**Exercise requirements:** The required output is the exact run of lines below that opens at the line with "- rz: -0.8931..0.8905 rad" and closes at the line with "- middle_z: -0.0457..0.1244".

**Data shown:**
----------
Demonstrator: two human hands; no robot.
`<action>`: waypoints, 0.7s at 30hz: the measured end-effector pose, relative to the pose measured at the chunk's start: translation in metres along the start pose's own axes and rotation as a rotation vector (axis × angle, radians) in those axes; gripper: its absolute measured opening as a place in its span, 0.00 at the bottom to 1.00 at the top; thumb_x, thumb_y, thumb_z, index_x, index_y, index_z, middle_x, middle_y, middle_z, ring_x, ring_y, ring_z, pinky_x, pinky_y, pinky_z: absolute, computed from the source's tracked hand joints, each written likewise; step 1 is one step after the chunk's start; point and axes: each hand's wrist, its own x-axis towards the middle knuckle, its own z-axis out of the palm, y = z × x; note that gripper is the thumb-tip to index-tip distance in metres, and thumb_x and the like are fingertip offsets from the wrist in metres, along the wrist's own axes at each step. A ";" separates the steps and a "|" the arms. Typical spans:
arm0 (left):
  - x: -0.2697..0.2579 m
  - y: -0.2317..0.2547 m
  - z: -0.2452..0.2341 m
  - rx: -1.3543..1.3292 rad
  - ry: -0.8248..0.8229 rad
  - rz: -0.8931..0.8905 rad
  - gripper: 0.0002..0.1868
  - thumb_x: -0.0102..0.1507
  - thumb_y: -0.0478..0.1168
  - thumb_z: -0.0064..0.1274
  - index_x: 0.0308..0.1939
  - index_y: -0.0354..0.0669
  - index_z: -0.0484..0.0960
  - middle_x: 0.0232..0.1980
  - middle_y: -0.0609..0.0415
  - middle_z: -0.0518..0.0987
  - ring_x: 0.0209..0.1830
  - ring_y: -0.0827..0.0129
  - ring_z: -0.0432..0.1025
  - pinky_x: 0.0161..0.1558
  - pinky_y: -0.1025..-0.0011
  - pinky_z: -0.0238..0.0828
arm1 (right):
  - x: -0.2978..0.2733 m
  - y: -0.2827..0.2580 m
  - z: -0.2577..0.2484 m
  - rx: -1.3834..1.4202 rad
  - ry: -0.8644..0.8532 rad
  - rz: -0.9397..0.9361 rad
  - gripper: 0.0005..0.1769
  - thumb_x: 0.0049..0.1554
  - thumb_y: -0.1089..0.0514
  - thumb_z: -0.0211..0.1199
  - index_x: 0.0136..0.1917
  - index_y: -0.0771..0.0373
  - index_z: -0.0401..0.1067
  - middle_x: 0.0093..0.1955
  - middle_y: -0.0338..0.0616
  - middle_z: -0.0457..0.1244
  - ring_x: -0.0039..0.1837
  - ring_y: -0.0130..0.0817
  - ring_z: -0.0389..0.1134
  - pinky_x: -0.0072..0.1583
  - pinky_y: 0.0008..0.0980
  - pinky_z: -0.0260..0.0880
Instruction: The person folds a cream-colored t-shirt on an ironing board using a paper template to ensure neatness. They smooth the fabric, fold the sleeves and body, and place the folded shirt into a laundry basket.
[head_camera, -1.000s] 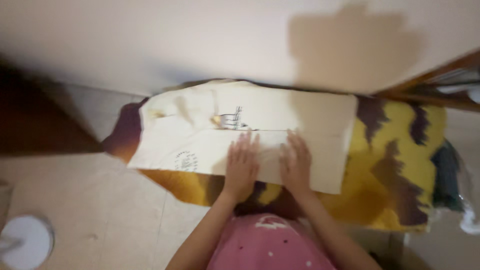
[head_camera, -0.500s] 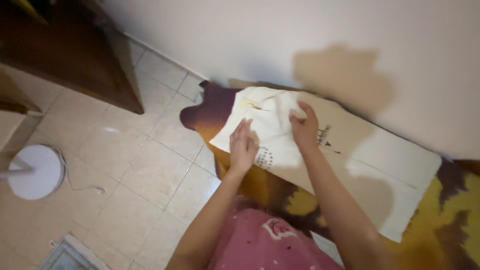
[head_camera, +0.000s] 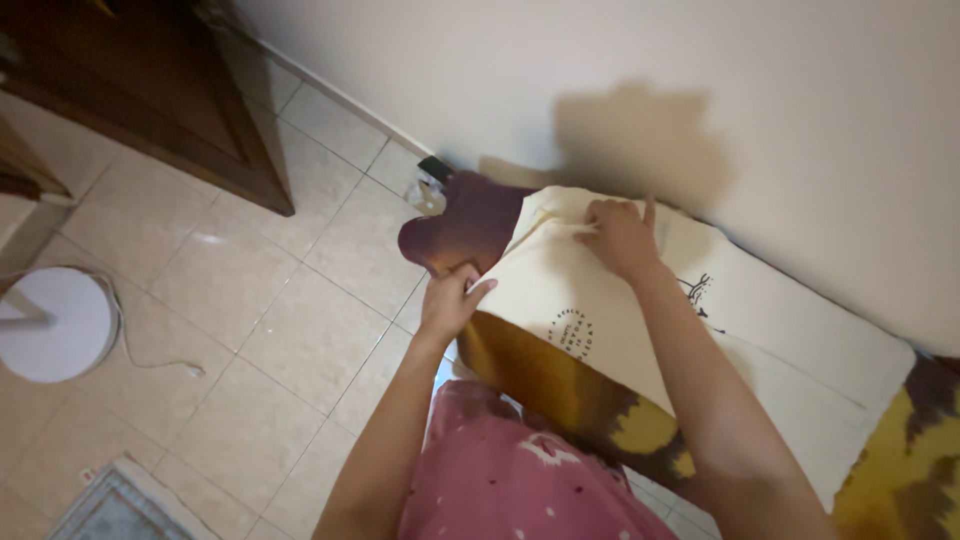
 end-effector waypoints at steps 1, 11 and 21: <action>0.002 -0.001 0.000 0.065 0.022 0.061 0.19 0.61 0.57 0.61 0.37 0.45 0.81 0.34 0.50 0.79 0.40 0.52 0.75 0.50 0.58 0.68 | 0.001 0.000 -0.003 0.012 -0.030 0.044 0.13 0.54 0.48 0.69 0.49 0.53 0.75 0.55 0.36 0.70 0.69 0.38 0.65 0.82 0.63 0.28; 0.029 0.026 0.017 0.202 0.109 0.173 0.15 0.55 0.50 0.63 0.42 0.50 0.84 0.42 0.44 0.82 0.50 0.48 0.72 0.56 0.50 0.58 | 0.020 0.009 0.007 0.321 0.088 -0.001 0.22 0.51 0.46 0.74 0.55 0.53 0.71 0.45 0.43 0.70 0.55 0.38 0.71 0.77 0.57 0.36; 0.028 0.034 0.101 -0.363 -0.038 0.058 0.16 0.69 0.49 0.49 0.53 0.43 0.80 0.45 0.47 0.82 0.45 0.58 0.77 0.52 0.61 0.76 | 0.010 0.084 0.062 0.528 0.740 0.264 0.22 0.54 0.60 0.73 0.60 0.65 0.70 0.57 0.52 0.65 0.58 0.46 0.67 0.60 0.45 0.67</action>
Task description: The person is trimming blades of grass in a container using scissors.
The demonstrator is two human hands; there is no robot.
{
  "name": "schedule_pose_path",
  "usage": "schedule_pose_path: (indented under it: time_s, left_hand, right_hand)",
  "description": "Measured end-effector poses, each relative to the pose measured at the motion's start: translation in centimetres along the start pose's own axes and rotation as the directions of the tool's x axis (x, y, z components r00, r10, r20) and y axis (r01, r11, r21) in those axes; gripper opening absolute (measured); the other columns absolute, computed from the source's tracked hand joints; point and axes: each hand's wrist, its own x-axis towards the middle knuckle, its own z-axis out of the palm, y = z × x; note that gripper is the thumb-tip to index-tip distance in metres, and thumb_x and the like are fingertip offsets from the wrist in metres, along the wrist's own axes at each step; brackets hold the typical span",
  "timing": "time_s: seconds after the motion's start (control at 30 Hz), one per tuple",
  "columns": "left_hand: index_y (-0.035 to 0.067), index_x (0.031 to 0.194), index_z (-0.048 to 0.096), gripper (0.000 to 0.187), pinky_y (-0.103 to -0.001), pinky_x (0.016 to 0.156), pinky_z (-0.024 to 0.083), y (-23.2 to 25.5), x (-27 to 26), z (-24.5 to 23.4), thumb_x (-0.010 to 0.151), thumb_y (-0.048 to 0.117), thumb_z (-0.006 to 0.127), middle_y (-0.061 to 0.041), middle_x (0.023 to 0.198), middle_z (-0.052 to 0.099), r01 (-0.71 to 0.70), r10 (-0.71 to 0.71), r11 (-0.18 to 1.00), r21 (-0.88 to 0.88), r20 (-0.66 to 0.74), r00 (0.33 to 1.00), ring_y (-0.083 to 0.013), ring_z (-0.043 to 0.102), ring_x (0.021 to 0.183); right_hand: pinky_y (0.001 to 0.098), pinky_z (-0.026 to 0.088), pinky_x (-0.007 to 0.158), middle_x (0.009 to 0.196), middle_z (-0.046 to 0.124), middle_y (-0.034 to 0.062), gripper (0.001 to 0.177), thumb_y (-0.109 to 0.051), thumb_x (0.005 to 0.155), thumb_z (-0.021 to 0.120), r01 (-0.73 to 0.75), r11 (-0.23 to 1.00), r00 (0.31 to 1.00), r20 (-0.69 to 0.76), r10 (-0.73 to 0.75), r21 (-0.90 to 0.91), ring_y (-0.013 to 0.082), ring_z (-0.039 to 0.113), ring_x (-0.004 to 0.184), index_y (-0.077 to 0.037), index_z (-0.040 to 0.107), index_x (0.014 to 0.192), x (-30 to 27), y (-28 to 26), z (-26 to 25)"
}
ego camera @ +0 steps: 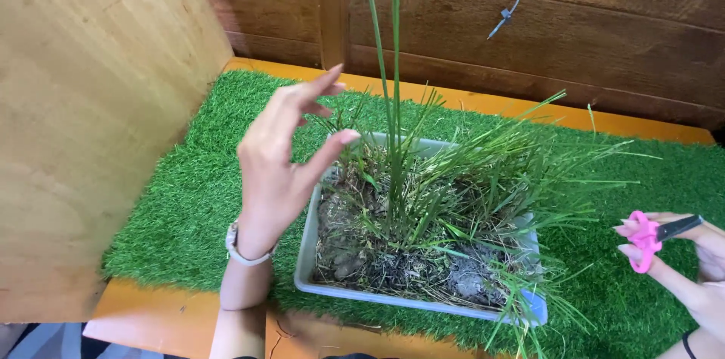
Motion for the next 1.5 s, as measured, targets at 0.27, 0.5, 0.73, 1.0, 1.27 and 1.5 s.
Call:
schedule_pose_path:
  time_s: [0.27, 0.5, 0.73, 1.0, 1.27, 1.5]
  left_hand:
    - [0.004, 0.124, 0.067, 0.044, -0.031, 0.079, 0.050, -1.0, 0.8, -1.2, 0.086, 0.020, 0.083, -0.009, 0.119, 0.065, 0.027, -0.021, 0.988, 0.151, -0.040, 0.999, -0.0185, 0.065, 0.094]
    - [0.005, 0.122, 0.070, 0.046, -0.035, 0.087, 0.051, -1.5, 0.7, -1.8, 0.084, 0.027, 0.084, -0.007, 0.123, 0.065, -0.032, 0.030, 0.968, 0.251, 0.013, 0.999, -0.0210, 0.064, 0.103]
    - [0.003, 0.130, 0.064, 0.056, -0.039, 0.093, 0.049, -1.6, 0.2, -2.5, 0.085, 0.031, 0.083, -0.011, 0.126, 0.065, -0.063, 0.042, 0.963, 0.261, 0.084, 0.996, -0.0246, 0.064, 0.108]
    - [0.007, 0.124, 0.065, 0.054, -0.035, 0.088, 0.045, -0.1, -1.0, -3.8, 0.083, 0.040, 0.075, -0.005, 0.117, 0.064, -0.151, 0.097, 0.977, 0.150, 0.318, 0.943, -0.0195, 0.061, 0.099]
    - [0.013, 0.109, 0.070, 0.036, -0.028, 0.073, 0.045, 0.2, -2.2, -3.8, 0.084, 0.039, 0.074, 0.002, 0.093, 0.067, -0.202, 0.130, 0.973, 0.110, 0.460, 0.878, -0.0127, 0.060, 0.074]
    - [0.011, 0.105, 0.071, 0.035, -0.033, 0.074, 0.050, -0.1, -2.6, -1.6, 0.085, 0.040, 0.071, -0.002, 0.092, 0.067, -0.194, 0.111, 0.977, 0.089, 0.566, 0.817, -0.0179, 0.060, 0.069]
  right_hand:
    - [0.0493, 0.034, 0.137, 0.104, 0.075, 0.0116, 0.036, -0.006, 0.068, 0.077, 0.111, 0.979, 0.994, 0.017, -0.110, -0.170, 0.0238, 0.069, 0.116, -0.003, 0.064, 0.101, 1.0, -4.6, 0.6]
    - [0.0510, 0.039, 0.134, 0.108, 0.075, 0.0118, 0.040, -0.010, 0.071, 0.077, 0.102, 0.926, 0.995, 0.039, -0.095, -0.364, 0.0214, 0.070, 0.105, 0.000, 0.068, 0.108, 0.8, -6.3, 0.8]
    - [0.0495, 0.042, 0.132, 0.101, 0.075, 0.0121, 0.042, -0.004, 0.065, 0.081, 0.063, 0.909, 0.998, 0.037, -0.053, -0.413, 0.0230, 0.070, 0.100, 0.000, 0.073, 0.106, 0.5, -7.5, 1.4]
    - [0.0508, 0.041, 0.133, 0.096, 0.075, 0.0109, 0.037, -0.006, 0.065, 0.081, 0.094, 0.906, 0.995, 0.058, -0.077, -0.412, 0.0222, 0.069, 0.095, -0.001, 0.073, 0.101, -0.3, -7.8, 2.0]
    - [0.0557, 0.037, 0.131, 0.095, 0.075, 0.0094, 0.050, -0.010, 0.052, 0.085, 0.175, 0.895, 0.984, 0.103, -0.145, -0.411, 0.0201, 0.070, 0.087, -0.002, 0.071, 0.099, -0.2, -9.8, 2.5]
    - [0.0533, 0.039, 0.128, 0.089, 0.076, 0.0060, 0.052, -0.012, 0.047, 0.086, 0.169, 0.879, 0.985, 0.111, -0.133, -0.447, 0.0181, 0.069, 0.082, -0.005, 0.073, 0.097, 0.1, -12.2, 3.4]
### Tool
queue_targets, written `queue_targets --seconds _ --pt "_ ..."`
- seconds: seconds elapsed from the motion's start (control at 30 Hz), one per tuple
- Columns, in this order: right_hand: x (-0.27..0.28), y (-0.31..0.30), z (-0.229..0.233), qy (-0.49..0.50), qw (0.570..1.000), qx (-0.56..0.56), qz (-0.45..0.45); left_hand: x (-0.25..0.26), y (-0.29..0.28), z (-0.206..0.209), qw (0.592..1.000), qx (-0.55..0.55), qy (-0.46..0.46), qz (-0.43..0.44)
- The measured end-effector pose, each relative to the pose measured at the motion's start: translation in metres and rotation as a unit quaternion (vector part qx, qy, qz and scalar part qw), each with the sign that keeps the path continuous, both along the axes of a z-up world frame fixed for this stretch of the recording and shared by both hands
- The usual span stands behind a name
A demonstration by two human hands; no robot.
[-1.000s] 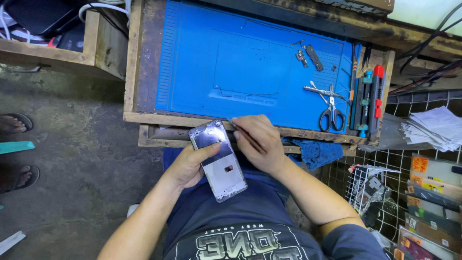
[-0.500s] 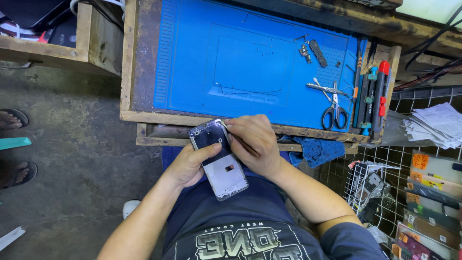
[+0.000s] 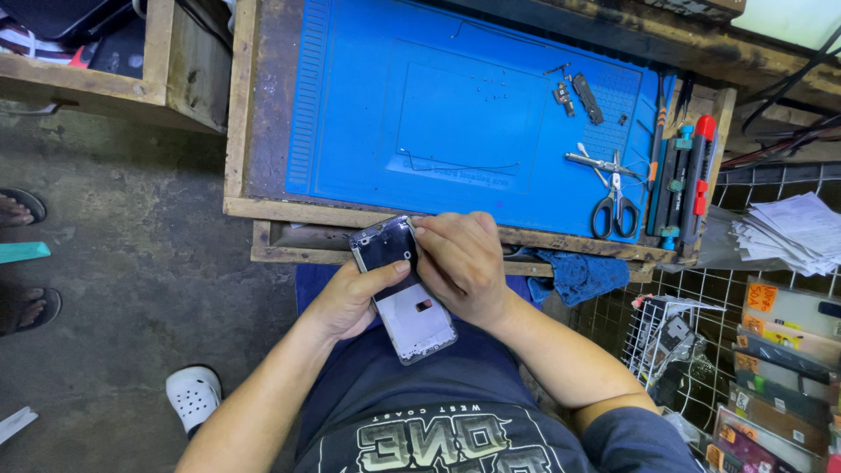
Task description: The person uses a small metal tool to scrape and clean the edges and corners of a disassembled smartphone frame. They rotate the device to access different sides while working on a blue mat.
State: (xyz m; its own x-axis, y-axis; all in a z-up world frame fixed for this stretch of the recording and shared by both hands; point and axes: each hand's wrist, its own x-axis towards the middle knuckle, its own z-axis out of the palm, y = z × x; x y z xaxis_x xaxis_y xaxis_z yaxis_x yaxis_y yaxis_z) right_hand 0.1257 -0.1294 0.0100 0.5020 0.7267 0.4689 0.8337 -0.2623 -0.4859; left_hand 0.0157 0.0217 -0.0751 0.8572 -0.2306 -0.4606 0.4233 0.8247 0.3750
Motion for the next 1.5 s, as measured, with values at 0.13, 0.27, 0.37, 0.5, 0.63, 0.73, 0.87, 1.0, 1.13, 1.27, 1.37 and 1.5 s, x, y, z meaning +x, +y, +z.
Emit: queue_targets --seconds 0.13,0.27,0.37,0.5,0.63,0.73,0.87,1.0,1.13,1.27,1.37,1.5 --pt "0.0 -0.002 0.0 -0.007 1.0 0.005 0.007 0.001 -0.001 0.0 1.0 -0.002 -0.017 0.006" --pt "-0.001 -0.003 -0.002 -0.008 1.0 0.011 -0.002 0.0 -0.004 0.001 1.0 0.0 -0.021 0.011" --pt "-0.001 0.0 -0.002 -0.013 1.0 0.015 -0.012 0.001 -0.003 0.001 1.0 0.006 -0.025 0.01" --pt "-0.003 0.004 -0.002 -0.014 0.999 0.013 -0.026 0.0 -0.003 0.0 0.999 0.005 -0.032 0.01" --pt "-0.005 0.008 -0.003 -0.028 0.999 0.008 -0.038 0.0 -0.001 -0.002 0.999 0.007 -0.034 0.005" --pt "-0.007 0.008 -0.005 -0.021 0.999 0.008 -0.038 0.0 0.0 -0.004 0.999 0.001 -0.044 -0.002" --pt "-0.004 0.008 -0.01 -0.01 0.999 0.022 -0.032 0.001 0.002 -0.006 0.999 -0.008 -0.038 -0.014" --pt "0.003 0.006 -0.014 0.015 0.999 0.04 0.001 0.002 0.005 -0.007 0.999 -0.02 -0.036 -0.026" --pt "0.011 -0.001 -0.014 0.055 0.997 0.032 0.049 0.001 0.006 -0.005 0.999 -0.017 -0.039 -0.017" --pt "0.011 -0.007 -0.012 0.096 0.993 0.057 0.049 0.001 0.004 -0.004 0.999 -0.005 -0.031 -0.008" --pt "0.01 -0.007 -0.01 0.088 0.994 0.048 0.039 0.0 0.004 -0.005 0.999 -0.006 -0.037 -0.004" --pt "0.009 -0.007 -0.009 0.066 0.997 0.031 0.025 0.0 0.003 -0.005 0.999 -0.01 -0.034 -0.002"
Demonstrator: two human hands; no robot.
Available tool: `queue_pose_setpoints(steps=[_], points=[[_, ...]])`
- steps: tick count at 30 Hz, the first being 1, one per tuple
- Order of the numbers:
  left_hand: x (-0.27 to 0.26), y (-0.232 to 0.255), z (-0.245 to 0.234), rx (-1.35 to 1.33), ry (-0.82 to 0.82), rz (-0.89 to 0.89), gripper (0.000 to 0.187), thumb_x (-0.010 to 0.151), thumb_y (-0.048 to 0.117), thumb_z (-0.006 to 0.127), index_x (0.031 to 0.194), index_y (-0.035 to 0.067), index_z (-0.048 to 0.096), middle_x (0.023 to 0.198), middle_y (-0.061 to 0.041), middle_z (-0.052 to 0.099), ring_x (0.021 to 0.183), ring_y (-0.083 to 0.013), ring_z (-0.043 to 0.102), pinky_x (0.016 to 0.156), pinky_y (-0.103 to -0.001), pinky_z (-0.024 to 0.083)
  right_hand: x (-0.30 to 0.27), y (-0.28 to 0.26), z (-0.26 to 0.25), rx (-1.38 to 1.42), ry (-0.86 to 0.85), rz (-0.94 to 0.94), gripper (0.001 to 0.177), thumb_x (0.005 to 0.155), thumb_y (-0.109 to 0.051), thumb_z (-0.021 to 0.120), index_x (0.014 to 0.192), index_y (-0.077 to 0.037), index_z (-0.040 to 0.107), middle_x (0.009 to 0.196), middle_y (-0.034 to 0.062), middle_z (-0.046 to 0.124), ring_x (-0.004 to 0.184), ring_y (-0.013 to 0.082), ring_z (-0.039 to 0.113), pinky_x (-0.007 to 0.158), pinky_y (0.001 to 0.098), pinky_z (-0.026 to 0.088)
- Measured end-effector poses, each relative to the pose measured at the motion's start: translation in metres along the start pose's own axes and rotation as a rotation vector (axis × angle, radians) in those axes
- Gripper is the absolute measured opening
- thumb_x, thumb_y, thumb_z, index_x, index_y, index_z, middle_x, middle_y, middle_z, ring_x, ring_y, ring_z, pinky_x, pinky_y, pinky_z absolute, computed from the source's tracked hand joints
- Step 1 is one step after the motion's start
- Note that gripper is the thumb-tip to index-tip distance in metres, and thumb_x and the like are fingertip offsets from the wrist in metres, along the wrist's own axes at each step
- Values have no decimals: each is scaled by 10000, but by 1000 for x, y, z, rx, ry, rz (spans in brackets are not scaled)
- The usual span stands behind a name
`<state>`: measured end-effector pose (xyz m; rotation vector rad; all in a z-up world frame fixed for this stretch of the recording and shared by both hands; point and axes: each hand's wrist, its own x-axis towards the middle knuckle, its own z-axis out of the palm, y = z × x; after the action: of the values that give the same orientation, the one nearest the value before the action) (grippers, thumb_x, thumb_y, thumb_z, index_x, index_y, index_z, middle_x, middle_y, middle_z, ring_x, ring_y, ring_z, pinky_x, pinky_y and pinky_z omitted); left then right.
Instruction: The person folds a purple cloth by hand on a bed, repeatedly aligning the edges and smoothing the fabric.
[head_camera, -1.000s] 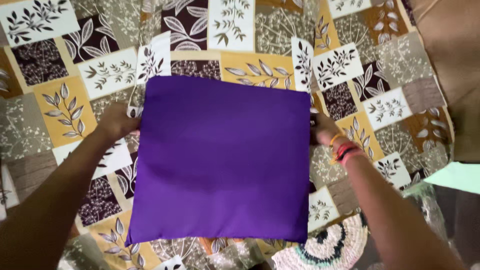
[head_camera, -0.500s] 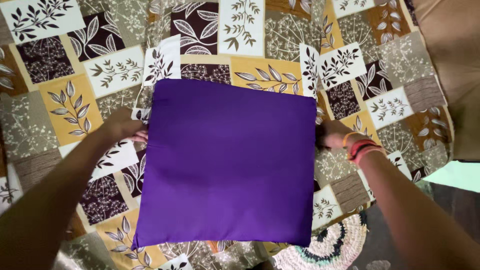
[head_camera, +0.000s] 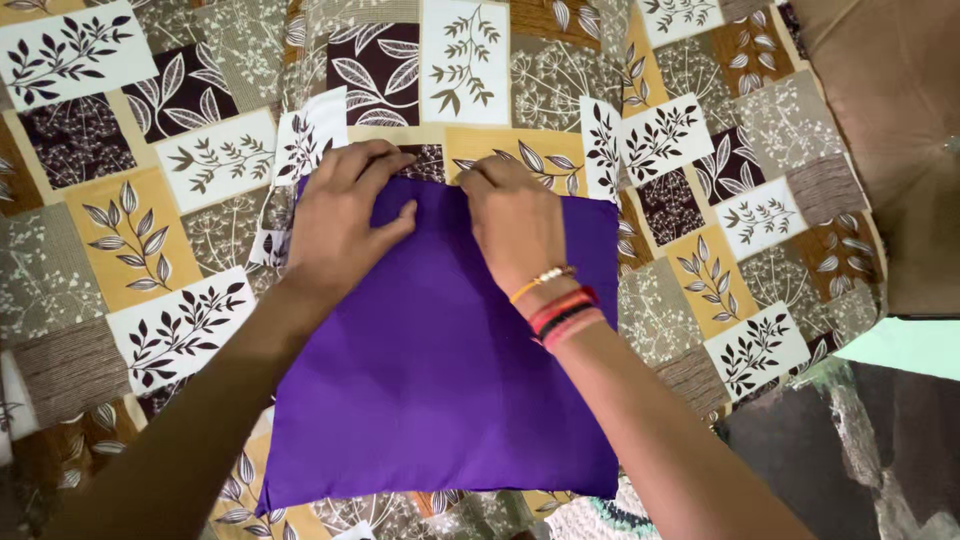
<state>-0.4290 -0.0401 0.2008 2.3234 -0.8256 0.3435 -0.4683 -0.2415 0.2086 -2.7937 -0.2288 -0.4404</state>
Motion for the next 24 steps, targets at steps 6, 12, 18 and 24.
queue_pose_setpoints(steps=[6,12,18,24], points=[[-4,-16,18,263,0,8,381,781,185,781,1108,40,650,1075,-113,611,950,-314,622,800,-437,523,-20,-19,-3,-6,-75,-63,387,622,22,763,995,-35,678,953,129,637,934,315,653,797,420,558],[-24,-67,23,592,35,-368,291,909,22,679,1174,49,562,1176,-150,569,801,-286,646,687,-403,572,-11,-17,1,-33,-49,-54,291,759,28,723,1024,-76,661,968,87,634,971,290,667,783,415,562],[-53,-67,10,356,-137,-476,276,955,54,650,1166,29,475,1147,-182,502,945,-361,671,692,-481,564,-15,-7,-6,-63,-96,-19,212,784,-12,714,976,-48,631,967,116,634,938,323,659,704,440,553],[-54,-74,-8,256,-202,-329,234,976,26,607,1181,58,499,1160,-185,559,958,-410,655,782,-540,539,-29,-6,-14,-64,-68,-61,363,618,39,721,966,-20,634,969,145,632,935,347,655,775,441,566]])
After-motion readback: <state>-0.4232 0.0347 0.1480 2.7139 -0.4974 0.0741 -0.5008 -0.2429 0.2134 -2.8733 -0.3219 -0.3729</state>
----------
**Answer below:**
  - rz: -0.8931..0.8905 rad
  - gripper: 0.0002..0.1868
  - thumb_x: -0.0102..0.1507
  - thumb_y: -0.0478..0.1168
  - thumb_z: -0.0064..0.1274
  - index_x: 0.0308..0.1939
  - index_y: -0.0354..0.0669
  - index_z: -0.0484..0.0960
  - middle_x: 0.0232..0.1980
  - middle_y: -0.0609..0.0415
  - middle_z: -0.0518..0.0987
  - ring_x: 0.0209..0.1830
  - ring_y: -0.0827..0.0129
  - ring_z: -0.0432..0.1025
  - pinky_x: 0.0161..0.1558
  - pinky_y: -0.1025..-0.0011
  - pinky_z: -0.0238..0.0828
arm1 (right):
  - x: -0.2978..0.2733 m
  - y: -0.2827..0.2580 m
  - z: -0.2577..0.2484 m
  - rx: -1.3834..1.4202 rad
  - ry: -0.8644..0.8532 rad
  - rz: -0.9397..0.9361 rad
  - gripper: 0.0005..0.1769
  - thumb_x: 0.0049..0.1554
  - thumb_y: -0.1089..0.0514
  - thumb_z: -0.0211..0.1199
  - index_x: 0.0136..0.1917
  - index_y: -0.0771..0.0373
  - index_z: -0.0401..0.1067
  - middle_x: 0.0093..0.1955
  - middle_y: -0.0338..0.0616
  - middle_z: -0.0457..0.1244

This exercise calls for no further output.